Bonjour à toutes et à tous,
Merci à Jean-Manuel KUPIEC pour l’organisation de cette session. Je me réjouis de votre présence et de la participation de Quentin BERIOT, Délégué général de la FIPS, d’Olivier MARIOTTE et de Germain HEZARD pour aborder le sujet de la loi de financement de la Sécurité sociale (LFSS).
L’outil LFSS
Nous fêtons les 30 ans de la LFSS, introduite par une réforme constitutionnelle du 22 février 1996. La LFSS instaure une forme d’aiguillage dans les finances publiques. Elle n’est pas un outil budgétaire, mais un outil d’appréhension d’une trajectoire évolutive (prévisions de recettes, objectifs de dépenses). Au terme de l’évolution, on constate souvent un déficit.

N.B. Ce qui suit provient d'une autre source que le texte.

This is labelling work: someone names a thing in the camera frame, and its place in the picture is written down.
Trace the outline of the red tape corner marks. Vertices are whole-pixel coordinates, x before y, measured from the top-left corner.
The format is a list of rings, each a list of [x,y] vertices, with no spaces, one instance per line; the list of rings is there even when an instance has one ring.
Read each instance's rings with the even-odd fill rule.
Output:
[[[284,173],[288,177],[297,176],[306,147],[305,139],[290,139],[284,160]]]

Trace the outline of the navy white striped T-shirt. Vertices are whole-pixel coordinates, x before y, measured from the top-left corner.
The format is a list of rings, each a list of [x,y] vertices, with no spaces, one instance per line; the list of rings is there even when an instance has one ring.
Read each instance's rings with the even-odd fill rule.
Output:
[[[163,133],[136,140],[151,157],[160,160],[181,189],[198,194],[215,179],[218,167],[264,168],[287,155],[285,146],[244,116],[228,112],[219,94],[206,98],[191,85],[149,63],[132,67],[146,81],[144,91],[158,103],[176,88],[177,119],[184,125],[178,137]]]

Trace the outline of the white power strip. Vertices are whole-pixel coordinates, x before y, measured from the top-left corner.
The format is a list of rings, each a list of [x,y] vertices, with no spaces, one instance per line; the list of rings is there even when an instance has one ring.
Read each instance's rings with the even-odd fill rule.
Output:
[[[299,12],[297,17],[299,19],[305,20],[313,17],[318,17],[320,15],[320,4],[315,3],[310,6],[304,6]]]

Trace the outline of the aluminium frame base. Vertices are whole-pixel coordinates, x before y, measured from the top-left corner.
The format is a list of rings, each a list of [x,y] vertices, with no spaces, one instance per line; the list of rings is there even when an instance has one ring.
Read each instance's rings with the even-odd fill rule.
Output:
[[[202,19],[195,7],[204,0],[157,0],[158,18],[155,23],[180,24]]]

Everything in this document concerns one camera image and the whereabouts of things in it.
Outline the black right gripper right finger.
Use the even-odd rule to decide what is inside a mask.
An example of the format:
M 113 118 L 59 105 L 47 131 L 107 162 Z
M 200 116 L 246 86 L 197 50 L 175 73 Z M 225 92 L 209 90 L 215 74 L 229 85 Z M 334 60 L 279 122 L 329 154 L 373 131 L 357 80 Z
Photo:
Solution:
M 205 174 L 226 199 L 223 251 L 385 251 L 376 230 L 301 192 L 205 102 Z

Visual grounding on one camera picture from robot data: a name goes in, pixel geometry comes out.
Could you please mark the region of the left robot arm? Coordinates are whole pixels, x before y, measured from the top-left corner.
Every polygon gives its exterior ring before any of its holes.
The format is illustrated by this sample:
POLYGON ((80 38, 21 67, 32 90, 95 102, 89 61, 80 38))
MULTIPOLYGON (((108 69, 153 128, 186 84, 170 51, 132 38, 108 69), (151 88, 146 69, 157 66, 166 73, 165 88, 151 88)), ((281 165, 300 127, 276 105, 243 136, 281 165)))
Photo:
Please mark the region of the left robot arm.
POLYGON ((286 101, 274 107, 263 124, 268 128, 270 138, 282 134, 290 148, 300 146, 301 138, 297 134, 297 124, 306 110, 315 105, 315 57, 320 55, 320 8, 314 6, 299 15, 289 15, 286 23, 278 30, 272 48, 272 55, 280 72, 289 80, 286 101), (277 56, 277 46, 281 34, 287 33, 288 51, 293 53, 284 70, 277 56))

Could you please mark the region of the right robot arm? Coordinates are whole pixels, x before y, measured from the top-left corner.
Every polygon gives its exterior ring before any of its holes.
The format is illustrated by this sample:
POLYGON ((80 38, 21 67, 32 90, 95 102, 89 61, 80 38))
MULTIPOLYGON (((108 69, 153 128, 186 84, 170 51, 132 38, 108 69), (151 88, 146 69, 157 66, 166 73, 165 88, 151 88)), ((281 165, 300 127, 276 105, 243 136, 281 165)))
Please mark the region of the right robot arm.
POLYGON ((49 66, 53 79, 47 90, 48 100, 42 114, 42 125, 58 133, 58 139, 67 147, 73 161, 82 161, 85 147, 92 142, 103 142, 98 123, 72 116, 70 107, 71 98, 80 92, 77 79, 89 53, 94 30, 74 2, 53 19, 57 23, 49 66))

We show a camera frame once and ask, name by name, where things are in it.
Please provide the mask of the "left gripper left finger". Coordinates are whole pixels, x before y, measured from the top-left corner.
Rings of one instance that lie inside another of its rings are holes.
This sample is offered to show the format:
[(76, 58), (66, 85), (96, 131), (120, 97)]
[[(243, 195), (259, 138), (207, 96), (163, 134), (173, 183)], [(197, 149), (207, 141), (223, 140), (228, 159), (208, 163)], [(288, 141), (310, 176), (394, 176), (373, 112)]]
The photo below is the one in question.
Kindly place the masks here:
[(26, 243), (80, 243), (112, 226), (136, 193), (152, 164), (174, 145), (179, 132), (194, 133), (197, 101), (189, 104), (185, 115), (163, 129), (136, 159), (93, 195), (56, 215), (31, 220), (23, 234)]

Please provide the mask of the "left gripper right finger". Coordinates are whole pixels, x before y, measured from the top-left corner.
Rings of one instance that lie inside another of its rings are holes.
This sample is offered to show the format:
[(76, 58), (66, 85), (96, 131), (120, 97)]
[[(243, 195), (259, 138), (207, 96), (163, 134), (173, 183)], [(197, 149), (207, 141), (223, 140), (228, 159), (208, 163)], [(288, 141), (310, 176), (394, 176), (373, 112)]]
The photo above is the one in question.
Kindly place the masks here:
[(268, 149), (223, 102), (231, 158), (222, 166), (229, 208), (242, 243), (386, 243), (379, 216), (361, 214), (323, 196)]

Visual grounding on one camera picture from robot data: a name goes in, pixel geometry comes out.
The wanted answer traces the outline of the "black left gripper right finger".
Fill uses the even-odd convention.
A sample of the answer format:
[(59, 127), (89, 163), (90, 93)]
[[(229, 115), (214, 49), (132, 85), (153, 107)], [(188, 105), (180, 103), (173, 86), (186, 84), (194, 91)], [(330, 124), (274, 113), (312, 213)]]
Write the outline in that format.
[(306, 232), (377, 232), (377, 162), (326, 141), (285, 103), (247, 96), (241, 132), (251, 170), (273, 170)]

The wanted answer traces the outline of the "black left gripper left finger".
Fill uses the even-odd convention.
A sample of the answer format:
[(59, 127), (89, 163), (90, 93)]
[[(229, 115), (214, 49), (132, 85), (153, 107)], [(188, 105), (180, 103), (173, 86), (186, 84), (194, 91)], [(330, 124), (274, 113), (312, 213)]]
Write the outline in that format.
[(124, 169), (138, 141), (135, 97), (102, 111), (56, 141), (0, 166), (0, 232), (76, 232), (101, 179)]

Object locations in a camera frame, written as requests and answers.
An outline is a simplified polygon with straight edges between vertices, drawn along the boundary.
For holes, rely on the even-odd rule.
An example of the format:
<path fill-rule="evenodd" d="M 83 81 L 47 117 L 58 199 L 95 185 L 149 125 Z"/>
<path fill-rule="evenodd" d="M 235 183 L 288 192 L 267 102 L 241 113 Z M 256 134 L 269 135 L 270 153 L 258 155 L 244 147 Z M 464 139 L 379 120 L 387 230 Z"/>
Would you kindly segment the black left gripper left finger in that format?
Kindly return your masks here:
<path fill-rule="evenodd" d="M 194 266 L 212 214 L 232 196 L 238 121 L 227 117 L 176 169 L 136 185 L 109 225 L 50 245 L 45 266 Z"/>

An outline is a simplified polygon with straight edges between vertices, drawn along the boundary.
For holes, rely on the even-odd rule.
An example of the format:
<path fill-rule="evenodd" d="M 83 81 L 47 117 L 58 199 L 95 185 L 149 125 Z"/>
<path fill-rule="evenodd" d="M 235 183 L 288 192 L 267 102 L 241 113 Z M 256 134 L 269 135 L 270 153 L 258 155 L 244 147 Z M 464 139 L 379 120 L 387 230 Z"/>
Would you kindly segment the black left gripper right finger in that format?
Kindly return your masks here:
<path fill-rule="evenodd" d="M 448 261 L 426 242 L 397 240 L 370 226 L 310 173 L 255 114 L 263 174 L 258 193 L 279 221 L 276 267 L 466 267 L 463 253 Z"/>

Il faut alors statuer sur ce déficit, décider si on le stocke – par exemple à l’ACOSS si l’on considère qu’il s’agit de trésorerie. A partir du moment où cette trésorerie appelle la constitution d’une dette, il est souhaitable alors d’assumer cette dette et de se fixer un objectif de défaisance avec un autre outil, qui est la caisse d’amortissement de la dette sociale (CADES). Le rôle de la CADES est de « lessiver » cette dette sociale en la refinançant et en parvenant progressivement à l’éteindre.